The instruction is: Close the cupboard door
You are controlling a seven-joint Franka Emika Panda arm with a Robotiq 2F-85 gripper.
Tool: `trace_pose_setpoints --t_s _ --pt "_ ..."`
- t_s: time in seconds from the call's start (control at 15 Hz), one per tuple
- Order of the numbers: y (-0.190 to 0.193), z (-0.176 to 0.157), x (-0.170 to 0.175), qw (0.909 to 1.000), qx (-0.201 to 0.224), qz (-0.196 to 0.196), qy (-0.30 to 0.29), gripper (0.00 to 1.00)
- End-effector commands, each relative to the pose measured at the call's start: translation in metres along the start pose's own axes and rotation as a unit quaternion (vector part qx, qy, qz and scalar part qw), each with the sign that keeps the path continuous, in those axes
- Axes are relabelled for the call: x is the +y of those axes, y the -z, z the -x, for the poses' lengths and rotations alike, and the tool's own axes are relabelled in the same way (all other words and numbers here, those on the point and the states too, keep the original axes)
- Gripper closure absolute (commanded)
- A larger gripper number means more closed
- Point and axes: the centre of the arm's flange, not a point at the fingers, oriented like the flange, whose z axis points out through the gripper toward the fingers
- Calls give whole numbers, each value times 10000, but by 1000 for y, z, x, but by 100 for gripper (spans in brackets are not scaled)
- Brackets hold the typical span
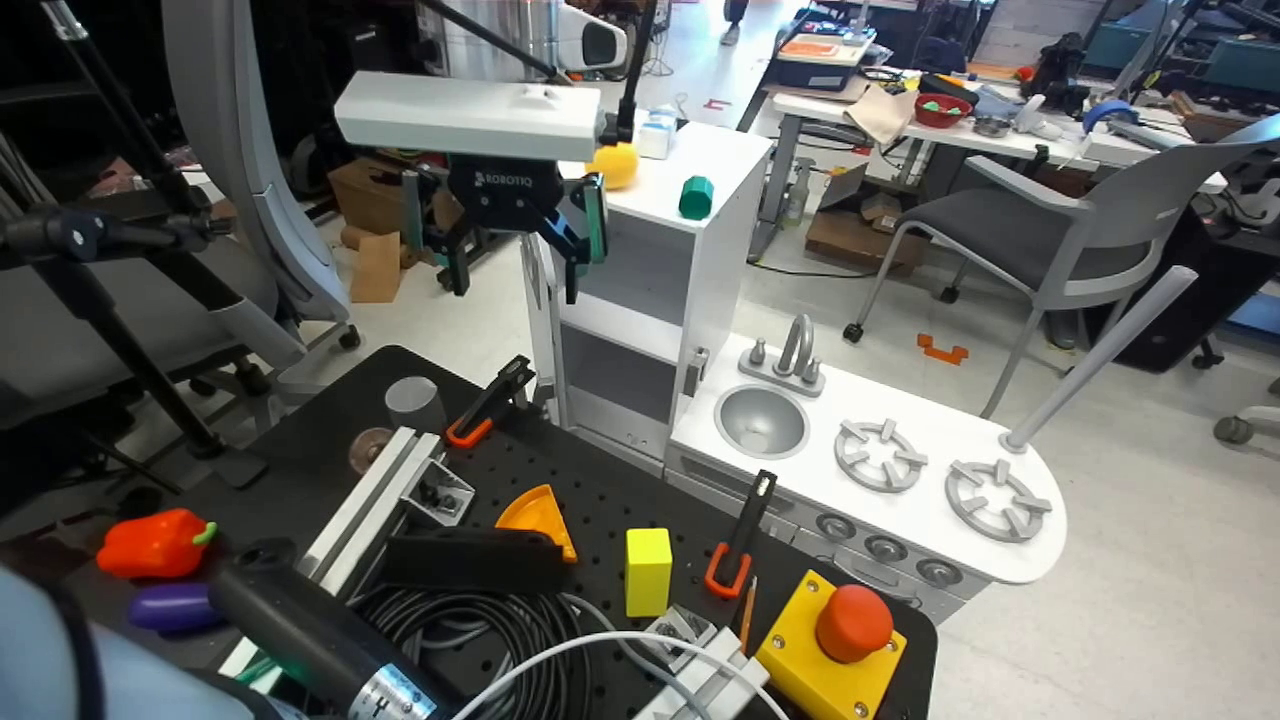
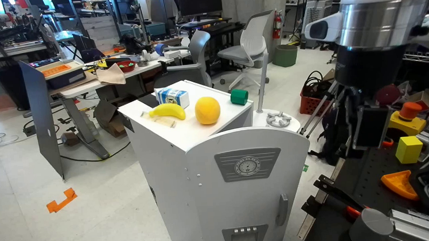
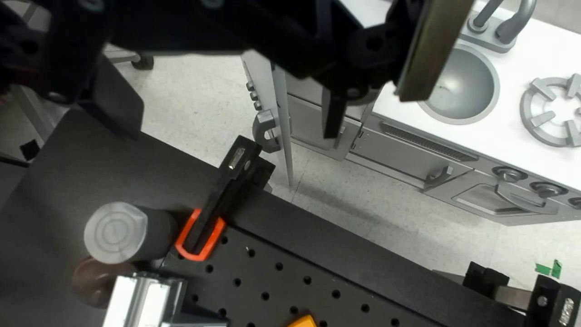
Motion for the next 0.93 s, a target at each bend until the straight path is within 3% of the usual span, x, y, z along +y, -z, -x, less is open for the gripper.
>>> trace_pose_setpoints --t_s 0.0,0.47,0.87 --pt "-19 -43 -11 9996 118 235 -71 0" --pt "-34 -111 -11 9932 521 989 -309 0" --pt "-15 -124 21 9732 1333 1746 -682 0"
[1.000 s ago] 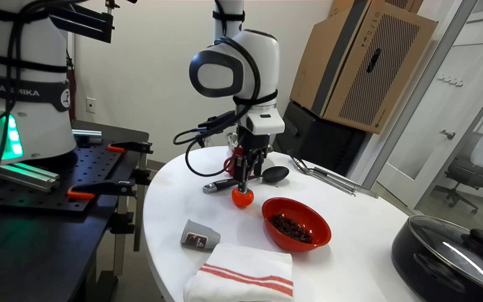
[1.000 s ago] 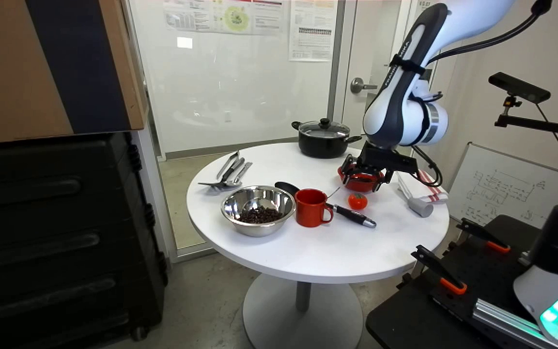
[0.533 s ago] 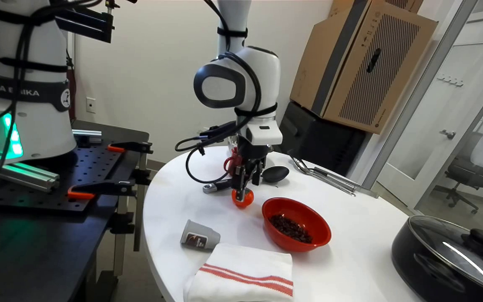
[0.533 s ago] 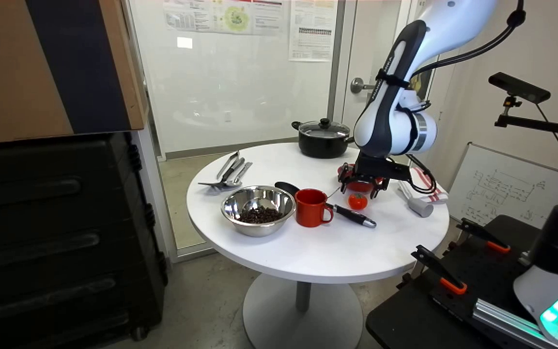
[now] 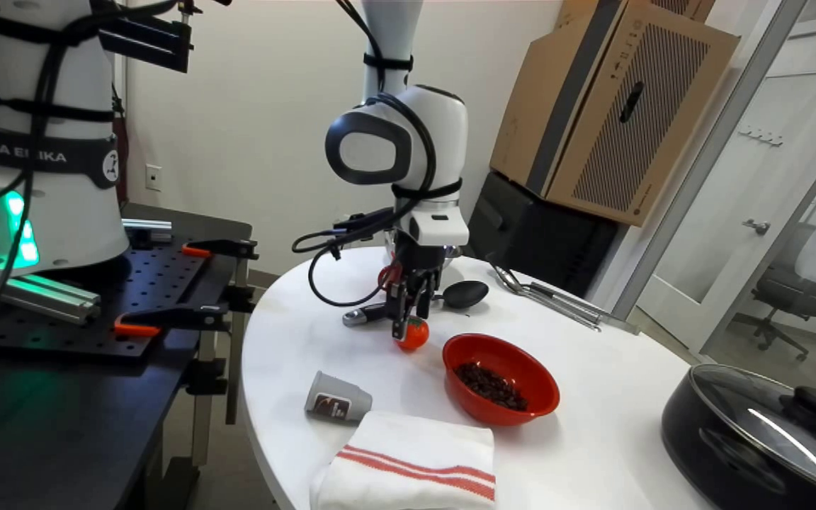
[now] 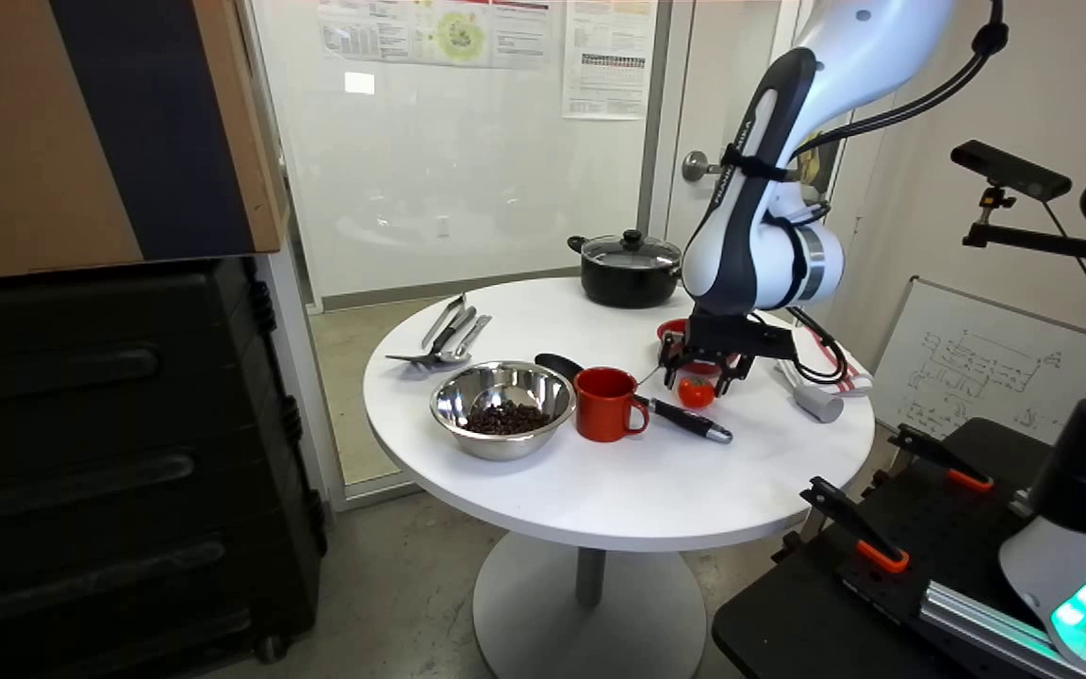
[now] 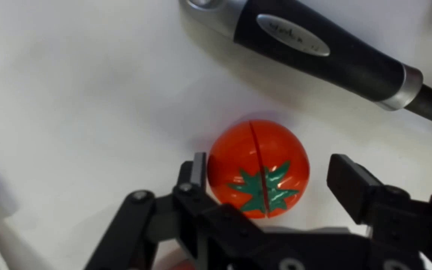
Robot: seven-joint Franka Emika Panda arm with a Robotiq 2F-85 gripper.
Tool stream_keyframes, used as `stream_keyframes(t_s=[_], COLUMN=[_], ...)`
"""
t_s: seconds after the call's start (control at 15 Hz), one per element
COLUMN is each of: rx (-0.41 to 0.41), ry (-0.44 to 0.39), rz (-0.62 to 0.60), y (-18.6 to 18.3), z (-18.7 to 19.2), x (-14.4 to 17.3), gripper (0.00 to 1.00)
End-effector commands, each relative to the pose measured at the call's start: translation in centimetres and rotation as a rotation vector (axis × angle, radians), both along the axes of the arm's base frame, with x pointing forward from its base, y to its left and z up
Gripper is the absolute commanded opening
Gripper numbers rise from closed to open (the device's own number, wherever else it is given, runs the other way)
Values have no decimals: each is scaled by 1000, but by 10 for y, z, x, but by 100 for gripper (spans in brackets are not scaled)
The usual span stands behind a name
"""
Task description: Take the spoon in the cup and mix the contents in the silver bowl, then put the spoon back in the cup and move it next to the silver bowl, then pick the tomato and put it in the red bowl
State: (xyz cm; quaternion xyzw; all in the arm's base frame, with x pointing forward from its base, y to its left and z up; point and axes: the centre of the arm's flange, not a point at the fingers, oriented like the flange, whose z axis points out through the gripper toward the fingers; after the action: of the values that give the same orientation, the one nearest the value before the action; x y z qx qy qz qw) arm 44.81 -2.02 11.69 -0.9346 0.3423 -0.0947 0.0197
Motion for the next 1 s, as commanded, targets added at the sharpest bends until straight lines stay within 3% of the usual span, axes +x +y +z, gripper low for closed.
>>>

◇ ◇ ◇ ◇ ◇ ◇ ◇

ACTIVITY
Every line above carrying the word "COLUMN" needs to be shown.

EXERCISE RESPONSE
Tool stream_keyframes, used as `stream_keyframes(t_s=[_], COLUMN=[_], ...)`
COLUMN is each of: rx (-0.41 to 0.41), ry (-0.44 to 0.39), rz (-0.62 to 0.60), y (-18.6 to 18.3), z (-18.7 to 19.2), x (-14.4 to 17.3), gripper (0.00 to 1.00)

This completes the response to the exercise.